This movie shows the convergence of a wavefunction obtained using a novel stochastic method to the exact ground state wavefunction for the stretched nitrogen molecule in a space of 379 basis functions.

The upper graph shows the contribution of each basis function to the wavefunction (compared to the exact result) as the system evolves. The lower graph shows the energy of the instantaneous wavefunction and the shift (which is another measure of the instantaneous correlation energy) compared to the exact result.

Walker annihilation is found to play a crucial role in allowing the exact nodal surface to be converged upon. Below is an animation of the same system, but with no annihilation step present. It shows an inability to converge the energy or wavefunction, and a value of the shift which stabilises at a much lower value than the true correlation energy. This is a manifestation of the fermion sign problem in our method. Included in the animation is wavefunction averaged over all previous iterations.

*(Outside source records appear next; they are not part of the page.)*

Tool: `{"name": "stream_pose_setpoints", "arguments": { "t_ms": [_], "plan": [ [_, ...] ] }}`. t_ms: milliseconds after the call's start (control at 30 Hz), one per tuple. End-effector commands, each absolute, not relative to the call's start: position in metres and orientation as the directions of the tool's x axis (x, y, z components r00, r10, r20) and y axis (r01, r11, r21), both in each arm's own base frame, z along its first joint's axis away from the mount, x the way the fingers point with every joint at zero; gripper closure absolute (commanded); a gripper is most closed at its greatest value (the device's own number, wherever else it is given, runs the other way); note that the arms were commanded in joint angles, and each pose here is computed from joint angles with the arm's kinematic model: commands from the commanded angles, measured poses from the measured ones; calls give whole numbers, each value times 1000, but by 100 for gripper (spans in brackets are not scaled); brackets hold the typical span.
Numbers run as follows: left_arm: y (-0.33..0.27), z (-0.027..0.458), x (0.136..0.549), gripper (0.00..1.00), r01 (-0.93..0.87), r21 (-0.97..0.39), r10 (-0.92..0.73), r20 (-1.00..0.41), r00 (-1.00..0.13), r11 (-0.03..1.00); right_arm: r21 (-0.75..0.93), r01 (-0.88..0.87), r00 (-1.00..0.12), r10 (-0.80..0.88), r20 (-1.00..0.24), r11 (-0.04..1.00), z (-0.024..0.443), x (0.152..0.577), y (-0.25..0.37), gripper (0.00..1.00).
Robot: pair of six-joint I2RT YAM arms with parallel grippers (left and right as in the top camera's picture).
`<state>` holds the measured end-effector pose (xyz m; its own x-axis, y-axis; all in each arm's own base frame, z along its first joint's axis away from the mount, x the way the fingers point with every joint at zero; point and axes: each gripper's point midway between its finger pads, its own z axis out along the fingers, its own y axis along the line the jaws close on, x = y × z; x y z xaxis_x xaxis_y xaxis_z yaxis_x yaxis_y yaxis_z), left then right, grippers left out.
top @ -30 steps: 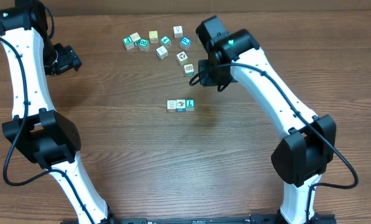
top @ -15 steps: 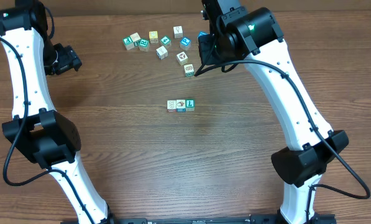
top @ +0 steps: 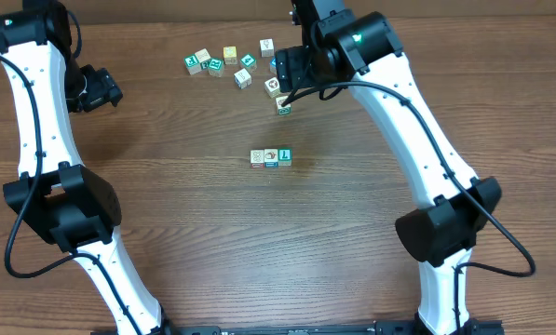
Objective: Form a horizontal line
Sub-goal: 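Lower the right gripper onto the pineapple-picture block and close it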
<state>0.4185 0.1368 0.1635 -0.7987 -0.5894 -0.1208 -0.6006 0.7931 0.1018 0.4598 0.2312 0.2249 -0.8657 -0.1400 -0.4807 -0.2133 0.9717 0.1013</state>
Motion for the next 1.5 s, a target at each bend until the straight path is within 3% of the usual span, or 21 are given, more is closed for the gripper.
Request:
{"name": "stream_pose_setpoints", "arguments": {
  "t_ms": [0, 300, 667, 1233, 1467],
  "plan": [
    [134, 163, 418, 1, -605, 111, -594, -120, -796, 789, 91, -207, -867, -140, -479, 974, 210, 470, 233, 13],
    [134, 163, 418, 0, -605, 111, -594, -120, -796, 789, 76, -208, -889, -156, -431, 975, 152, 487, 245, 22],
    [134, 163, 418, 0, -605, 111, -594, -120, -796, 789, 69, -208, -898, -163, -408, 976, 101, 505, 255, 48],
    [134, 163, 418, 0, -605, 111, -594, -120, -796, 789, 84, -213, -877, -152, -456, 974, 49, 517, 262, 46],
    [134, 163, 418, 1, -605, 111, -594, -120, -796, 789, 87, -214, -873, -150, -465, 973, 23, 515, 261, 33]
  ]
}}
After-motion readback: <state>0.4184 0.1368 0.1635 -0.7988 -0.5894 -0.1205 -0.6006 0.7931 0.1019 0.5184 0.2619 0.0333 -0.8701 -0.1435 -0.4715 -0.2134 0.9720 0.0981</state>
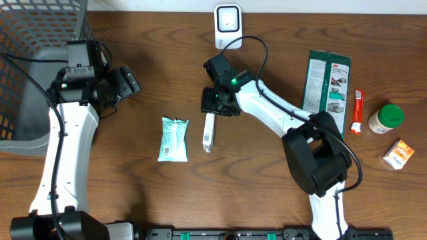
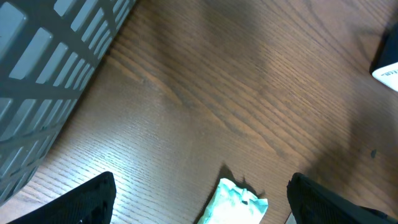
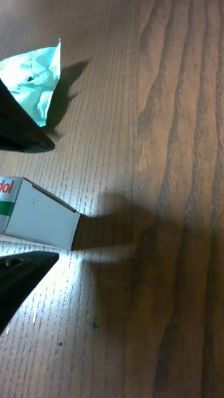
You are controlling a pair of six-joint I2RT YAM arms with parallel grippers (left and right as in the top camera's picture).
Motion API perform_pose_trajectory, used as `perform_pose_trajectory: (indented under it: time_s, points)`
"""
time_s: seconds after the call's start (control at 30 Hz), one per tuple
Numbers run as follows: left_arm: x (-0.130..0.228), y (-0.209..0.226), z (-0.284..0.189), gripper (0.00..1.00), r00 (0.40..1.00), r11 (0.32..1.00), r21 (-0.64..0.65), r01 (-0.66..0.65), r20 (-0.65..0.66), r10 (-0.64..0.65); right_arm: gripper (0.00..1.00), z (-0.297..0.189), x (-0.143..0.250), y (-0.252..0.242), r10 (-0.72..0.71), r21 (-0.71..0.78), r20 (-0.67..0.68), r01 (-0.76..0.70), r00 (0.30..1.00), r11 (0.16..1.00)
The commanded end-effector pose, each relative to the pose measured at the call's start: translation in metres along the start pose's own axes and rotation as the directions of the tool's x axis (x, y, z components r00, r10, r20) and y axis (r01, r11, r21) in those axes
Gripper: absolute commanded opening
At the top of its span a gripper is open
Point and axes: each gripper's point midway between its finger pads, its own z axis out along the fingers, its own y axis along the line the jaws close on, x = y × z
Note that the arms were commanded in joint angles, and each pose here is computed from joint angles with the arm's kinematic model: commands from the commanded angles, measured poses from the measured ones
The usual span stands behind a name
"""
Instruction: Scan the item barcode
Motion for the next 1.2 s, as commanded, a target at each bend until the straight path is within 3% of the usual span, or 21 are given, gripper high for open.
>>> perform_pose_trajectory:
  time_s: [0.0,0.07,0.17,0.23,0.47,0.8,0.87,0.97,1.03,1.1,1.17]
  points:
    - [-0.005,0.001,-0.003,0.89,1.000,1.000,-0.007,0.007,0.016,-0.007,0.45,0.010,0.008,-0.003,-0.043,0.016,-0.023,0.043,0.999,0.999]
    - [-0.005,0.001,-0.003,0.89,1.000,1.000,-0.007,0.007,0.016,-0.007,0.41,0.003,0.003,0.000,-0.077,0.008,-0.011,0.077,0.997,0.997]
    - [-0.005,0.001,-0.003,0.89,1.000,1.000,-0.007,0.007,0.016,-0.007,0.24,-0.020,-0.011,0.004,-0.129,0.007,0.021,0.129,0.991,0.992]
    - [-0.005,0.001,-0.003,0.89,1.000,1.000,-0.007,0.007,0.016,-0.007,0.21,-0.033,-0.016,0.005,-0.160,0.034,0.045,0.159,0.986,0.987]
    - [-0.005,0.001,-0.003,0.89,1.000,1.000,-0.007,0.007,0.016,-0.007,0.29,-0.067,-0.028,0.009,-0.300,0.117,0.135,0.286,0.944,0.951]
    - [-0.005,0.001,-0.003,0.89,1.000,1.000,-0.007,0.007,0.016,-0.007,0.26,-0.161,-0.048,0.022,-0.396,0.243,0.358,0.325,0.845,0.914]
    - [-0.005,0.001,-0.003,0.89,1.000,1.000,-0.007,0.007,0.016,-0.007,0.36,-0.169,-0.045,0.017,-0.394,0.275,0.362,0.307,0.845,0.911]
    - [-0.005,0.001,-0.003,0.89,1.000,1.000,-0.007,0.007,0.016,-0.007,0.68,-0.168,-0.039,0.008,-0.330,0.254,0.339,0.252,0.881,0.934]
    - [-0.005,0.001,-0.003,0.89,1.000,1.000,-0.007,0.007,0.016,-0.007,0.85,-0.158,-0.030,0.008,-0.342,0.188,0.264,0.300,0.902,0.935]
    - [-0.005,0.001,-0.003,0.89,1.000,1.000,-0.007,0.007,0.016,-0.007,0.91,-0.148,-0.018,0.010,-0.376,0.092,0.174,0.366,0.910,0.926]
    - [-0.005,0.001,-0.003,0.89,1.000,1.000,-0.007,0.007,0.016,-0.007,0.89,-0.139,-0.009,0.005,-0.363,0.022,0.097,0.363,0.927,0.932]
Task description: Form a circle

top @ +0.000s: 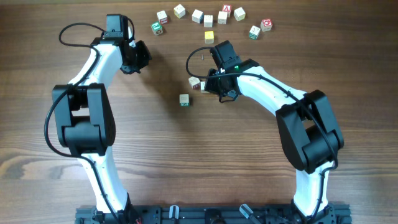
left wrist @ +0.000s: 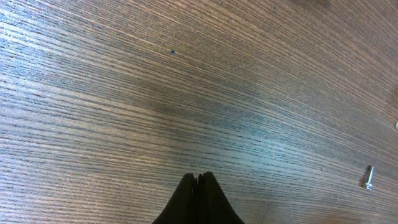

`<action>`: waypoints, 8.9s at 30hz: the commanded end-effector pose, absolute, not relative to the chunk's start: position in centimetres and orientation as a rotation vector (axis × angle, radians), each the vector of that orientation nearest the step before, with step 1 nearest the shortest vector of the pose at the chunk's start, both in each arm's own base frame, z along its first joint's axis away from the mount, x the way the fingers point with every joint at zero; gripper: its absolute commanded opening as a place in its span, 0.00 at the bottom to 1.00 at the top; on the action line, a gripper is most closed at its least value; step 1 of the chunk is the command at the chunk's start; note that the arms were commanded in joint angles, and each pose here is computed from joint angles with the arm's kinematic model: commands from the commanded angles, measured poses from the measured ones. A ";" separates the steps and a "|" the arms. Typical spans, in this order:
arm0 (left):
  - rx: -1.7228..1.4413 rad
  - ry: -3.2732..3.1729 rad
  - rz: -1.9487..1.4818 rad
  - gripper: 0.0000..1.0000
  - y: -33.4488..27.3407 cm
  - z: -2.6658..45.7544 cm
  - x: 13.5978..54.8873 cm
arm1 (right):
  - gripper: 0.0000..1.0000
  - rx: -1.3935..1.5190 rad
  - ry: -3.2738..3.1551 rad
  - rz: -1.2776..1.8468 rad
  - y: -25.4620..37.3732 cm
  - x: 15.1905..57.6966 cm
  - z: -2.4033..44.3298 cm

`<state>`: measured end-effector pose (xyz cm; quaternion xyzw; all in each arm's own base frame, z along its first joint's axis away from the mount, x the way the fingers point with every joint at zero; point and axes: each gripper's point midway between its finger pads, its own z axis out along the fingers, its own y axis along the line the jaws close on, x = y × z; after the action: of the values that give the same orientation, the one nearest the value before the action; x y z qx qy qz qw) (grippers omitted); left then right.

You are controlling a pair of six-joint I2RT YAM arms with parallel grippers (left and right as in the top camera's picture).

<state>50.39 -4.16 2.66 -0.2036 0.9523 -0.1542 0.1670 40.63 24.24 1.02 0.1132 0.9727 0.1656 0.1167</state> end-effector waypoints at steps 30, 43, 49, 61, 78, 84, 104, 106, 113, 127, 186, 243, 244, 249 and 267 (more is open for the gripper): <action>-0.582 2.684 -0.439 0.04 -4.2 3.7 50.9 | 0.05 0.307 2.852 0.492 24.6 40.9 0.9; -0.463 2.663 -0.468 0.04 -4.8 6.9 50.6 | 0.04 0.398 2.800 0.348 21.0 42.5 1.1; -0.194 2.802 -0.414 0.11 -6.3 9.6 45.6 | 0.08 0.516 2.795 0.303 17.1 43.6 0.9; 0.577 2.845 -0.368 0.65 -13.6 8.7 40.4 | 0.42 0.585 2.720 0.086 13.0 44.6 0.7; 0.713 2.892 -0.352 0.49 -16.4 0.9 35.3 | 0.47 0.592 2.711 0.048 12.5 44.5 0.6; 0.671 2.848 -0.358 0.41 -16.8 1.1 36.5 | 0.47 0.592 2.712 0.047 12.5 44.5 0.5; 0.915 2.673 -0.195 0.26 -17.4 1.5 38.6 | 0.46 0.592 2.711 0.048 12.5 44.6 0.3; 0.928 2.639 -0.198 0.26 -18.1 1.7 39.0 | 0.46 0.592 2.711 0.048 12.5 44.6 0.3; 0.943 2.642 -0.201 0.26 -18.4 1.6 38.7 | 0.46 0.592 2.711 0.048 12.5 44.6 0.3; 0.967 2.736 -0.199 0.30 -17.6 1.0 36.6 | 0.46 0.590 2.678 0.061 12.6 45.3 0.6; 0.987 2.615 -0.184 0.35 -19.8 1.7 38.3 | 0.46 0.589 2.659 0.046 12.3 45.5 0.3; 0.065 2.264 -0.174 1.00 -5.6 19.7 46.6 | 0.88 0.499 2.805 0.358 16.6 43.6 0.0; 0.013 2.267 -0.181 1.00 -4.9 19.6 46.7 | 0.88 0.480 2.815 0.394 17.1 43.5 0.1; -0.208 2.278 -0.189 1.00 -0.8 18.6 47.2 | 0.82 0.442 2.813 0.465 17.9 43.6 0.8; -0.314 2.470 -0.592 0.10 -6.9 6.1 49.4 | 0.40 0.271 2.710 0.406 17.8 46.5 3.3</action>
<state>49.67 -3.80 8.70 -0.1106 0.9225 -0.1750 0.3257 45.37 18.52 2.59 0.0950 0.9668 0.1701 0.1654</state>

Larger systems can be tackled and have some interesting differences. Below shows the convergence of the wavefunction and energy of a Beryllium dimer in cc-pVTZ basis set. The growth of the walker number is shown in the bottom panel of the animation. During the 'fixed shift' part of the calculation, this number can be seen to plateau at a value of approximately 200,000 walkers. This system-dependant number represents a critical number of walkers, which needs to be attained before the nodal structure of the wavefunction, and hence the energy of the problem, can be correctly converged.

A publication providing more details and results from this method should be available shortly.